The Patience and Power of God

Our experience of the world is often an experience of opposites: truth and lies,  goodness and evil, beauty and ugliness. They are found in intimate proximity,  often on the same page of the newspaper or in the same half-hour news report,  and intertwined in the same human heart. Their existence is connected to human  freedom as well as to the power of sin and evil in our world. 

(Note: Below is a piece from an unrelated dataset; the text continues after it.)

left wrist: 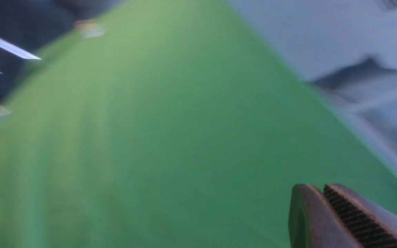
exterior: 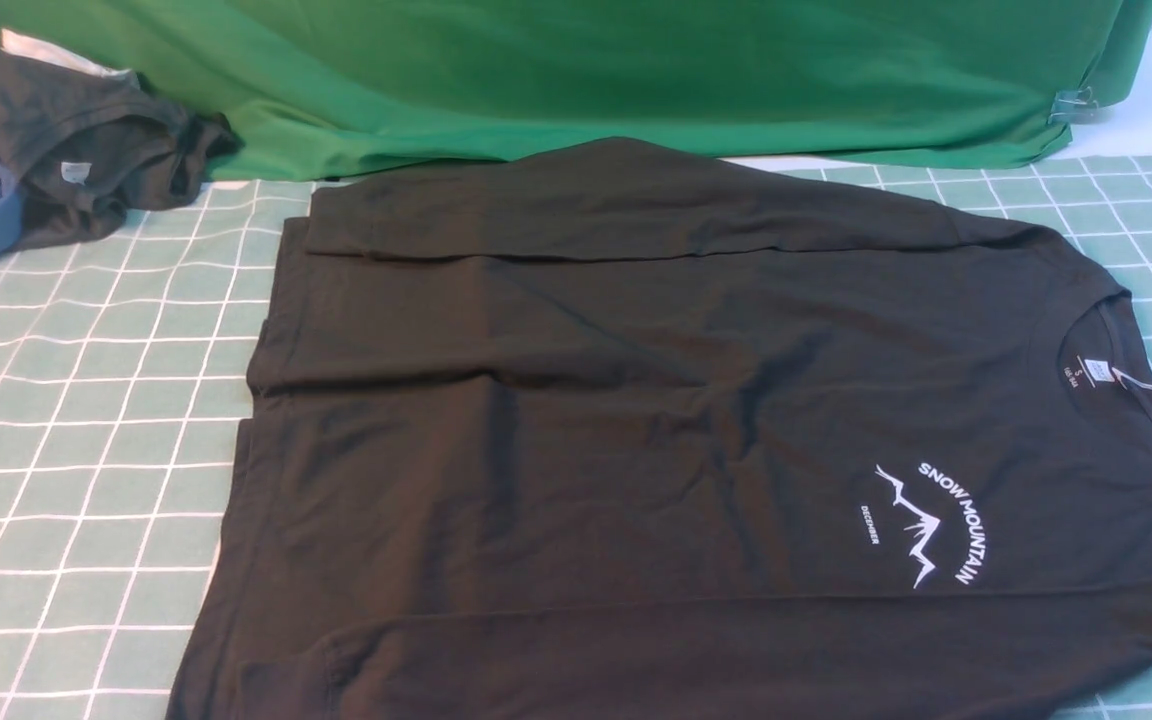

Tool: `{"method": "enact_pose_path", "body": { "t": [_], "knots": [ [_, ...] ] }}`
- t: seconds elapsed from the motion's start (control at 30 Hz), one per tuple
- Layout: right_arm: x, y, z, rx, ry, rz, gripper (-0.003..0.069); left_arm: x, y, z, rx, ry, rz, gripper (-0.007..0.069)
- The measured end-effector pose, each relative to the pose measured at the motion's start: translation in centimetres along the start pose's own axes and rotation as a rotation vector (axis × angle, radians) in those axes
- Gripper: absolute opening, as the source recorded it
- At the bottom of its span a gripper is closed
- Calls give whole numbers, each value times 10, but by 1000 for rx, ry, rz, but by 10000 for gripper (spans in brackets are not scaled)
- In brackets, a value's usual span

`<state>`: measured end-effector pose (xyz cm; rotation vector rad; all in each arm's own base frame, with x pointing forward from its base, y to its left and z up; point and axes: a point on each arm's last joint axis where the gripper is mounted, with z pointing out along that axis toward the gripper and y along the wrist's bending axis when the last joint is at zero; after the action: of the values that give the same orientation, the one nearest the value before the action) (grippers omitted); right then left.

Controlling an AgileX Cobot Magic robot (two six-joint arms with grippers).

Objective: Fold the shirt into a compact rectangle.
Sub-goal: 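Grasp the left edge of the dark T-shirt lying flat on the table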

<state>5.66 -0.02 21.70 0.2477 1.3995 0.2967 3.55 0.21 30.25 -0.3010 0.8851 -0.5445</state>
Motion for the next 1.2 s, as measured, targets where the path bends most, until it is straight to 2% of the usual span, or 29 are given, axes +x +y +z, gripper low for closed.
{"method": "enact_pose_path", "body": {
  "t": [0.03,0.07,0.17,0.2,0.23,0.3,0.33,0.37,0.43,0.47,0.53,0.57,0.63,0.7,0.8,0.9,0.97,1.0,1.13,1.2],
  "knots": [
    [-1,0,0,-2,-8,0,242,-2,-2,2,6,9,8,15],
    [-5,1,0,-16,-59,83,242,-14,-17,12,27,65,43,15],
    [-11,2,-1,-35,-124,149,242,-32,-28,31,-69,177,2,15],
    [-14,3,-1,-43,-151,154,242,-37,-27,45,-181,268,3,15],
    [-14,3,-1,-44,-156,155,242,-39,-26,51,-240,322,32,15],
    [-15,3,-1,-46,-161,155,242,-33,-20,67,-346,487,137,15],
    [-15,3,-1,-46,-162,155,242,-31,-18,68,-352,496,138,15],
    [-16,3,-1,-48,-169,156,242,-19,-10,78,-429,687,229,15],
    [-16,3,-2,-50,-176,156,242,-6,-2,83,-482,842,276,15],
    [-17,3,-2,-54,-188,158,242,15,13,88,-553,1070,324,15],
    [-16,3,-1,-51,-171,177,238,39,28,86,-618,1333,367,15],
    [-16,3,-1,-51,-171,177,238,41,30,84,-625,1372,373,15],
    [-10,3,0,-24,-47,222,198,62,43,81,-678,1602,370,15],
    [-13,9,1,-10,92,203,122,78,48,77,-679,1767,319,15],
    [-32,22,7,-28,266,86,39,100,46,79,-586,1887,195,13],
    [-46,32,17,-49,382,21,27,115,40,81,-512,1922,157,5],
    [-56,42,31,-69,513,-28,23,131,33,82,-458,1951,163,2],
    [-59,49,44,-92,630,-97,24,146,24,81,-427,1972,195,2],
    [-51,61,67,-151,880,-235,24,173,15,75,-426,2022,315,2],
    [-43,66,74,-186,972,-275,22,184,16,72,-459,2042,362,2]
  ]
}}
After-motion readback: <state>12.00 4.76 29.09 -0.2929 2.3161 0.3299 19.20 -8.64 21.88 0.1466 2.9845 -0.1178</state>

Jesus tells a parable that makes the same point as the author of Wisdom: God’s  exercise of power is tempered by leniency and mercy; God’s justice is balanced  by loving-kindness. Our desire to pull up and destroy the weeds prematurely could destroy the good wheat. While the interpretation in the Gospel applies  this image to different groups in a community, we can also hear this parable as  referring to the weeds and wheat, the evil and goodness residing in the heart. 

Jesus says God’s active presence in the world is something as small as a mus tard seed and as fragile as a pinch of yeast, yet each contains a power that, when  released, will bring about growth and expansion.

In the meantime, the challenge is being as patient with others as God is, while  working with God to purify our own hearts. Last week Jesus warned about the  sluggish heart; today he pictures a contaminated heart, good interpenetrated  by evil. But the power of God is stronger than the power of evil and death. Be  patient, and remain open to the workings of God’s grace. 

Consider/Discuss

  • What do you see as “weeds” in your life, in the community, in the  world? 
  • Where have you seen the power of God at work in small and hidden  ways? 
  • How can the patience and kindness of God work through you? 

Responding to the Word

We respond by praying: “O God, you have given us the gift of life; continue to  keep us alive in Christ Jesus. Bring us from death to grow in faith, hope, and love.  We remain patient in prayer and faithful to your word, until your glory is revealed.”